● TASK DIRECTIONS
All of the records need to be retyped exactly, with no line dropped.

--- GIVEN RECORDS Enclosed Below ---

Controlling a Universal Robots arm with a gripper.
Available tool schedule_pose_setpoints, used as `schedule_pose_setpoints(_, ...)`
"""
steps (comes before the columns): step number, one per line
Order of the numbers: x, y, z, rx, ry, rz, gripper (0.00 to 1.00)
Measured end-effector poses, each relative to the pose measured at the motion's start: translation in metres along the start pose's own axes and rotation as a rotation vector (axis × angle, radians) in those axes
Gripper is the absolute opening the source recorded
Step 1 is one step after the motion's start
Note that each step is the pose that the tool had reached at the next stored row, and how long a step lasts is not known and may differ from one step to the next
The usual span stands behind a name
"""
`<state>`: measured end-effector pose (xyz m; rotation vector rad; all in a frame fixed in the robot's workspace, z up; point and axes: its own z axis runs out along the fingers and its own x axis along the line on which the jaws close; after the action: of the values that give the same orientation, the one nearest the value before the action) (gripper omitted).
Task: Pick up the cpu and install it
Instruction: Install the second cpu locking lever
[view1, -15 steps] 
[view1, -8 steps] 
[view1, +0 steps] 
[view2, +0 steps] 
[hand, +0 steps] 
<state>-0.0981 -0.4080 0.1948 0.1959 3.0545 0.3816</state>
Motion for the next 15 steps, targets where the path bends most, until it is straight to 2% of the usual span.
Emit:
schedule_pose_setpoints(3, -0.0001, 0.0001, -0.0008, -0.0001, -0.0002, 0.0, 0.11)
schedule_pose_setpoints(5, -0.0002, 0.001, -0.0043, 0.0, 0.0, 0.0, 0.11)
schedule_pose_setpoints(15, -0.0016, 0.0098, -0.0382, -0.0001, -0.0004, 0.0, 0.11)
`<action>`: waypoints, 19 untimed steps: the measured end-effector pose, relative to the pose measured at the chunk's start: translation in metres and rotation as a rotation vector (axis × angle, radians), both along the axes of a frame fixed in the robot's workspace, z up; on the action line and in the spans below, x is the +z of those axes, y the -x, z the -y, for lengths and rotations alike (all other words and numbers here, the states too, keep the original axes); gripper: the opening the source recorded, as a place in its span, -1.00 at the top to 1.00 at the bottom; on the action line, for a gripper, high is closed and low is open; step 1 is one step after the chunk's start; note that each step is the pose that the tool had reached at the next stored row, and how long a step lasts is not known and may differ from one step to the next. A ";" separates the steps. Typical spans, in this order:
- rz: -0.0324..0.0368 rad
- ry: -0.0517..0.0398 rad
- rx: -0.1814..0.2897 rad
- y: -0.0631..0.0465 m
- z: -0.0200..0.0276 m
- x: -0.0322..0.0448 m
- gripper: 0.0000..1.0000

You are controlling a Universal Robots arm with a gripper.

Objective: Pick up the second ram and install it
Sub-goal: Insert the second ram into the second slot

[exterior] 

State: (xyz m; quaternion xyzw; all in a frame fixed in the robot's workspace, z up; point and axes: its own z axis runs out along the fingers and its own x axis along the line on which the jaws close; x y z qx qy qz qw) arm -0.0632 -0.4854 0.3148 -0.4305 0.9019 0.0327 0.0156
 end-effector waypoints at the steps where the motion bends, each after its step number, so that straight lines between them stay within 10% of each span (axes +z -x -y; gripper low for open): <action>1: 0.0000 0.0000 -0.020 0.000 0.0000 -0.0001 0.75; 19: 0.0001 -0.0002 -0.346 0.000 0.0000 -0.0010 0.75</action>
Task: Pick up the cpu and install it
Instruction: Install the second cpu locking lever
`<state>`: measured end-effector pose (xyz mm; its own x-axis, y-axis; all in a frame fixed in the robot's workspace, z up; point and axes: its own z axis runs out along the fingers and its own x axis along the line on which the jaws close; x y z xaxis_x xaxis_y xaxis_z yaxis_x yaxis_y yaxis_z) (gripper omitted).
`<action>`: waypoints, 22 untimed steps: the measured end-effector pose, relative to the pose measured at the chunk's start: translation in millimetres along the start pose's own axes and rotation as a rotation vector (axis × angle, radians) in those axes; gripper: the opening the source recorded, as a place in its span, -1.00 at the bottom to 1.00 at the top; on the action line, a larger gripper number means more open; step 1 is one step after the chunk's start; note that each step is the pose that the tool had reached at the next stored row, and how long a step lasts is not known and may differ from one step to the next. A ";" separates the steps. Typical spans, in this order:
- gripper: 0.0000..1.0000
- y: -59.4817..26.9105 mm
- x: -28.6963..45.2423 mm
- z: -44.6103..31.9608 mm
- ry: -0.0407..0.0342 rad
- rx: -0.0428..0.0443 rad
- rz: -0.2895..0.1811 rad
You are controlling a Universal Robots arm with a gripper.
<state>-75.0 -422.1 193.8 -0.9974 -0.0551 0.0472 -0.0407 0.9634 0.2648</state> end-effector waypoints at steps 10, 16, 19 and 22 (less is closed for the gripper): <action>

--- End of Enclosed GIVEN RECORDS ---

● THE ANSWER
Controlling a Universal Robots arm with a gripper.
Available tool schedule_pose_setpoints, used as `schedule_pose_setpoints(_, ...)`
"""
steps (comes before the columns): step number, one per line
Order of the numbers: x, y, z, rx, ry, rz, gripper (0.00 to 1.00)
Measured end-effector poses, each relative to the pose measured at the motion's start: translation in metres along the start pose's own axes and rotation as a rotation vector (axis × angle, radians) in those axes
Gripper is the absolute opening the source recorded
Step 1 is one step after the motion's start
Note that each step is the pose that the tool had reached at the next stored row, and how long a step lasts is not known and may differ from one step to the next
The usual span stands behind a name
"""
`<state>`: measured end-effector pose (xyz m; rotation vector rad; all in a frame fixed in the robot's workspace, z up; point and axes: its own z axis runs out along the fingers and its own x axis along the line on which the jaws close; after the action: of the values that give the same orientation, the one nearest the value before the action) (gripper omitted).
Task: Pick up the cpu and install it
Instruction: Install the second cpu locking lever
[view1, -15 steps] 
[view1, -8 steps] 
[view1, +0 steps] 
[view2, +0 steps] 
[hand, +0 steps] 
<state>-0.0981 -0.4080 0.1948 0.1959 3.0545 0.3816</state>
Motion for the next 15 steps, targets where the path bends most, until it is straight to 2% of the usual span.
Emit:
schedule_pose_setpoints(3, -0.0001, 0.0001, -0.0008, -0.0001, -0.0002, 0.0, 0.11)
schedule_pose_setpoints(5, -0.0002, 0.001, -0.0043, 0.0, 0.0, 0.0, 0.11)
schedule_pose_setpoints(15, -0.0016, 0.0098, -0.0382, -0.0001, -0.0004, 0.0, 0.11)
`<action>`: waypoints, 19 untimed steps: the measured end-effector pose, relative to the pose measured at the chunk's start: translation in metres and rotation as a rotation vector (axis × angle, radians), both along the axes of a frame fixed in the robot's workspace, z up; on the action line and in the spans below, x is the +z of those axes, y the -x, z the -y, for lengths and rotations alike (all other words and numbers here, the states too, keep the original axes); gripper: the opening the source recorded, as a place in its span, -1.00 at the top to 1.00 at the bottom; on the action line, for a gripper, high is closed and low is open; step 1 is one step after the chunk's start; note that each step is the pose that the tool had reached at the next stored row, and how long a step lasts is not known and may differ from one step to the next. A ";" separates the steps. Typical spans, in this order:
- rz: -0.0324..0.0368 rad
- ry: -0.0517..0.0398 rad
- rx: -0.1814..0.2897 rad
- y: -0.0631..0.0465 m
- z: -0.0200..0.0276 m
- x: -0.0322..0.0448 m
- gripper: 0.0000..1.0000

You are controlling a Universal Robots arm with a gripper.

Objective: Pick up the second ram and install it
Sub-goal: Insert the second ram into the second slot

[exterior] 

State: (xyz m; quaternion xyzw; all in a frame fixed in the robot's workspace, z up; point and axes: its own z axis runs out along the fingers and its own x axis along the line on which the jaws close; x y z qx qy qz qw) arm -0.0632 -0.4854 0.3148 -0.4305 0.9019 0.0327 0.0156
 end-effector waypoints at the steps where the motion bends, each after its step number, so that straight lines between them stay within 10% of each span (axes +z -x -y; gripper low for open): <action>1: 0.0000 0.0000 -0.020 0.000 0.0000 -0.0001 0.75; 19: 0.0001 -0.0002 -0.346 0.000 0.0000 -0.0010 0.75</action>
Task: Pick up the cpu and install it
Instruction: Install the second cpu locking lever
`<state>`: measured end-effector pose (xyz mm; its own x-axis, y-axis; all in a frame fixed in the robot's workspace, z up; point and axes: its own z axis runs out along the fingers and its own x axis along the line on which the jaws close; x y z xaxis_x xaxis_y xaxis_z yaxis_x yaxis_y yaxis_z) (gripper omitted).
`<action>`: waypoints, 22 untimed steps: the measured end-effector pose, relative to the pose measured at the chunk's start: translation in millimetres along the start pose's own axes and rotation as a rotation vector (axis × angle, radians) in those axes; gripper: the opening the source recorded, as a place in its span, -1.00 at the bottom to 1.00 at the top; on the action line, a larger gripper number means more open; step 1 is one step after the chunk's start; note that each step is the pose that the tool had reached at the next stored row, and how long a step lasts is not known and may differ from one step to the next. A ";" separates the steps. Typical spans, in this order:
- gripper: 0.0000..1.0000
- y: -59.4817..26.9105 mm
- x: -28.6963..45.2423 mm
- z: -44.6103..31.9608 mm
- ry: -0.0407..0.0342 rad
- rx: -0.0428..0.0443 rad
- rz: -0.2895..0.1811 rad
You are controlling a Universal Robots arm with a gripper.
<state>-75.0 -422.1 193.8 -0.9974 -0.0551 0.0472 -0.0407 0.9634 0.2648</state> end-effector waypoints at steps 10, 16, 19 and 22 (less is closed for the gripper): <action>

What the exercise asked for is now complete.